━━━━━ MATERIAL PROVIDED

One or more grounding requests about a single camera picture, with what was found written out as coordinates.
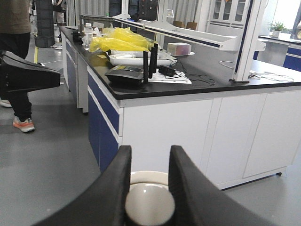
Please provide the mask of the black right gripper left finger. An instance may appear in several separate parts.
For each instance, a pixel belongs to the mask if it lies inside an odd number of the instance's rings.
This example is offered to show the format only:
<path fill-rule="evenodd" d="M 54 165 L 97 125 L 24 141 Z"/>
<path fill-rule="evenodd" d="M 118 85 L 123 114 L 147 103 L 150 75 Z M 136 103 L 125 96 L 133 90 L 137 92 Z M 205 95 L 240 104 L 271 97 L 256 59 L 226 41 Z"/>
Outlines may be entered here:
<path fill-rule="evenodd" d="M 120 146 L 107 169 L 80 196 L 36 226 L 122 226 L 132 148 Z"/>

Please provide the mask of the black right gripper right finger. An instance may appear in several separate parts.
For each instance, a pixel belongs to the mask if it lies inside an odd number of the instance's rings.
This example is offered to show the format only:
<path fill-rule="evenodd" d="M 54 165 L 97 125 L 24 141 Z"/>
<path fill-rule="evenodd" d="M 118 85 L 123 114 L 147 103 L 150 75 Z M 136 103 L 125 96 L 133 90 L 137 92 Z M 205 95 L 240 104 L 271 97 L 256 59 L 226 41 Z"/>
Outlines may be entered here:
<path fill-rule="evenodd" d="M 177 226 L 273 225 L 219 190 L 179 145 L 170 149 L 168 185 Z"/>

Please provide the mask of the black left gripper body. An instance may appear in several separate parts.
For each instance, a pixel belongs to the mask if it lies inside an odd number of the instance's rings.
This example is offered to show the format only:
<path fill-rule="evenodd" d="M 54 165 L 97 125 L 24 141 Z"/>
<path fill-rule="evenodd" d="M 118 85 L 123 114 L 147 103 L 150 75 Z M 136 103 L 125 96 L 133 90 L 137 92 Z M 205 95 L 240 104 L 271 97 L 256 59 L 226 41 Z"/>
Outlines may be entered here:
<path fill-rule="evenodd" d="M 58 87 L 60 78 L 57 70 L 29 62 L 6 50 L 0 51 L 0 94 L 4 97 Z"/>

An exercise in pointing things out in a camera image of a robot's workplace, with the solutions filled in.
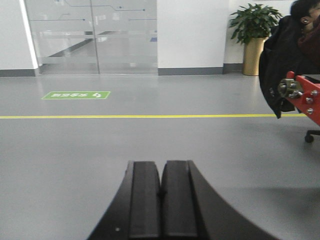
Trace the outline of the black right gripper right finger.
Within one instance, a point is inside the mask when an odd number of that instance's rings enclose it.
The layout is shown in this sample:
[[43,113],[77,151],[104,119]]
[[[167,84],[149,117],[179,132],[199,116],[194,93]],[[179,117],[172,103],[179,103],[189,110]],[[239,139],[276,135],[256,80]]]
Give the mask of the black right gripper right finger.
[[193,161],[169,160],[161,182],[164,240],[275,240],[235,210]]

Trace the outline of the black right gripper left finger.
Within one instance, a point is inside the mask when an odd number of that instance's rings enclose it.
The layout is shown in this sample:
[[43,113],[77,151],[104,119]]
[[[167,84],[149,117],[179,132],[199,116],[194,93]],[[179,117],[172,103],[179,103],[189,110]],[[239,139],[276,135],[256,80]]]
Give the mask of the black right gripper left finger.
[[160,179],[153,161],[130,161],[111,204],[89,240],[159,240]]

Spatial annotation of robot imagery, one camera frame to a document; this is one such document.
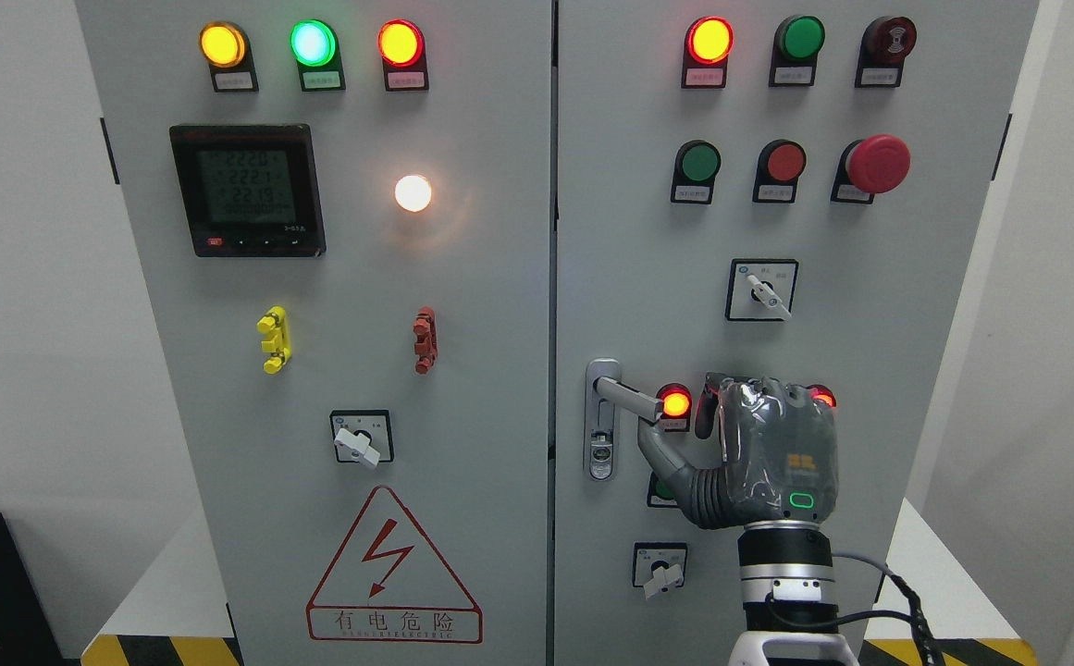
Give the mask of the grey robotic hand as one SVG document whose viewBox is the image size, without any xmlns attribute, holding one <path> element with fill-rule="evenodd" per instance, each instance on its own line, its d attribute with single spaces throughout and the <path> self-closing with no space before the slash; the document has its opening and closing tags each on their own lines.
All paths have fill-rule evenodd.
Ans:
<svg viewBox="0 0 1074 666">
<path fill-rule="evenodd" d="M 838 494 L 834 409 L 804 385 L 773 376 L 710 372 L 698 401 L 697 438 L 719 433 L 722 464 L 697 468 L 659 429 L 639 423 L 647 463 L 700 529 L 764 520 L 819 524 Z"/>
</svg>

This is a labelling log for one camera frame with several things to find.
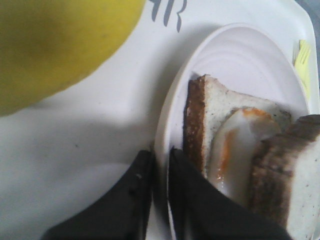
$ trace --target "white bread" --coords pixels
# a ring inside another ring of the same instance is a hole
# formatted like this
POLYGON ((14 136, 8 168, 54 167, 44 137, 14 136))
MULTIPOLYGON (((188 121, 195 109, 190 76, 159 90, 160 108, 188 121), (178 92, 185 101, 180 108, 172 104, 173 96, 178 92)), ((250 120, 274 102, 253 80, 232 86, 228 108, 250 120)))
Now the white bread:
POLYGON ((320 209, 320 115, 262 141, 253 157, 249 209, 295 240, 311 239, 320 209))
POLYGON ((269 113, 282 130, 291 123, 291 115, 270 100, 229 90, 209 75, 189 81, 183 150, 205 177, 217 130, 234 111, 250 107, 269 113))

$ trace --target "black object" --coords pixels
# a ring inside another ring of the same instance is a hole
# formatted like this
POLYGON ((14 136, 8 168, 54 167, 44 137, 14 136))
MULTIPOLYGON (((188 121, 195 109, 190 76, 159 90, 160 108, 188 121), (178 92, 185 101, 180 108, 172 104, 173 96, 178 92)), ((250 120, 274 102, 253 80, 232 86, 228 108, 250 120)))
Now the black object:
POLYGON ((172 149, 168 197, 178 240, 291 240, 287 231, 213 187, 181 150, 172 149))
POLYGON ((142 150, 104 196, 49 229, 42 240, 144 240, 151 206, 155 158, 142 150))

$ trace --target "plastic fork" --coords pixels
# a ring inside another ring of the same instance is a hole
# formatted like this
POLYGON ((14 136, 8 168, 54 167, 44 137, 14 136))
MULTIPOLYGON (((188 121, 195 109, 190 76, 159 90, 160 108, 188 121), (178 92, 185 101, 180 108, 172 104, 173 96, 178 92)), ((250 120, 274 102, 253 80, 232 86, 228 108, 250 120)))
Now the plastic fork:
POLYGON ((310 45, 306 40, 299 41, 299 53, 296 56, 294 67, 301 79, 305 95, 307 99, 310 98, 310 77, 309 77, 309 57, 310 57, 310 45))

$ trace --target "table surface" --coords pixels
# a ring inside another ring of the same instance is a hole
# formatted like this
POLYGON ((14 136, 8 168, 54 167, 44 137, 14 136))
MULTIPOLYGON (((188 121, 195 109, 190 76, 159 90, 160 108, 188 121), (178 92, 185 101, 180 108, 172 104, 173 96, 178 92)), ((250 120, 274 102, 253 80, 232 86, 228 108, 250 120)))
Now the table surface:
POLYGON ((319 0, 295 0, 309 14, 316 41, 316 53, 318 64, 318 75, 320 76, 320 1, 319 0))

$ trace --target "white tray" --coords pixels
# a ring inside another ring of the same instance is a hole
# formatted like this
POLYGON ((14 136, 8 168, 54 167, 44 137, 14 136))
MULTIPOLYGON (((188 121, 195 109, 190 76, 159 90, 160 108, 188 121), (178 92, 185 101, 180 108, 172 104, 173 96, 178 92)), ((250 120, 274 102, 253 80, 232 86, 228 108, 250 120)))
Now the white tray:
MULTIPOLYGON (((313 26, 293 0, 147 0, 131 36, 96 72, 0 118, 0 239, 36 240, 107 192, 153 142, 185 59, 217 27, 235 22, 263 29, 289 60, 299 39, 311 44, 308 104, 319 113, 313 26)), ((148 240, 164 239, 153 211, 149 225, 148 240)))

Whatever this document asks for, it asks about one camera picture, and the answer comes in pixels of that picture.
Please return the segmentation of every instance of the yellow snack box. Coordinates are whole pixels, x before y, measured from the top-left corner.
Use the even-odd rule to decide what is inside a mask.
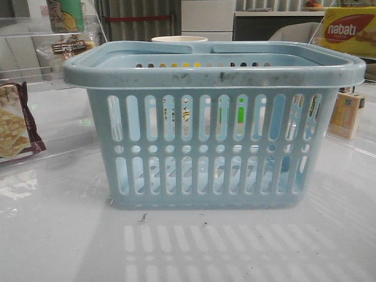
[[[359,130],[365,97],[356,93],[338,93],[328,131],[352,139]]]
[[[322,46],[364,58],[376,58],[376,7],[329,8],[325,12]]]

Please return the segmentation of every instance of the white cabinet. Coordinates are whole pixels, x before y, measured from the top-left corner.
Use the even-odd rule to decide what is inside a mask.
[[[234,0],[182,1],[182,35],[231,41],[235,4]]]

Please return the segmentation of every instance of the packaged food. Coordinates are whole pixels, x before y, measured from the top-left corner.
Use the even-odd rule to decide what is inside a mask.
[[[46,149],[27,102],[26,82],[0,85],[0,163]]]
[[[47,0],[52,31],[55,33],[83,32],[80,0]]]
[[[355,138],[364,104],[365,97],[356,92],[338,93],[328,132],[347,139]]]
[[[330,8],[319,45],[365,58],[376,58],[376,7]]]

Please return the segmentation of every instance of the basket rim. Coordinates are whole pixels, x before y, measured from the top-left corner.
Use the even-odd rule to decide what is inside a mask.
[[[295,55],[312,61],[309,66],[242,66],[127,68],[103,67],[109,55]],[[195,42],[164,43],[115,41],[66,61],[67,84],[88,89],[161,88],[337,88],[364,81],[365,62],[358,57],[298,42]]]

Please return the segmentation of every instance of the white table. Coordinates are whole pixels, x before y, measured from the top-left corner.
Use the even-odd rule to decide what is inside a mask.
[[[325,139],[306,197],[289,209],[119,210],[98,145],[80,142],[0,166],[1,281],[376,279],[372,156]]]

━━━━━━━━━━

**EXERCISE:** For the listing above, identify each line bearing "target".

**OUTPUT BELOW:**
$ trace --target "white bread" --coords pixels
$ trace --target "black object" --coords pixels
$ trace --target "plastic fork" --coords pixels
$ trace --target "table surface" --coords pixels
$ trace --target "white tray" --coords pixels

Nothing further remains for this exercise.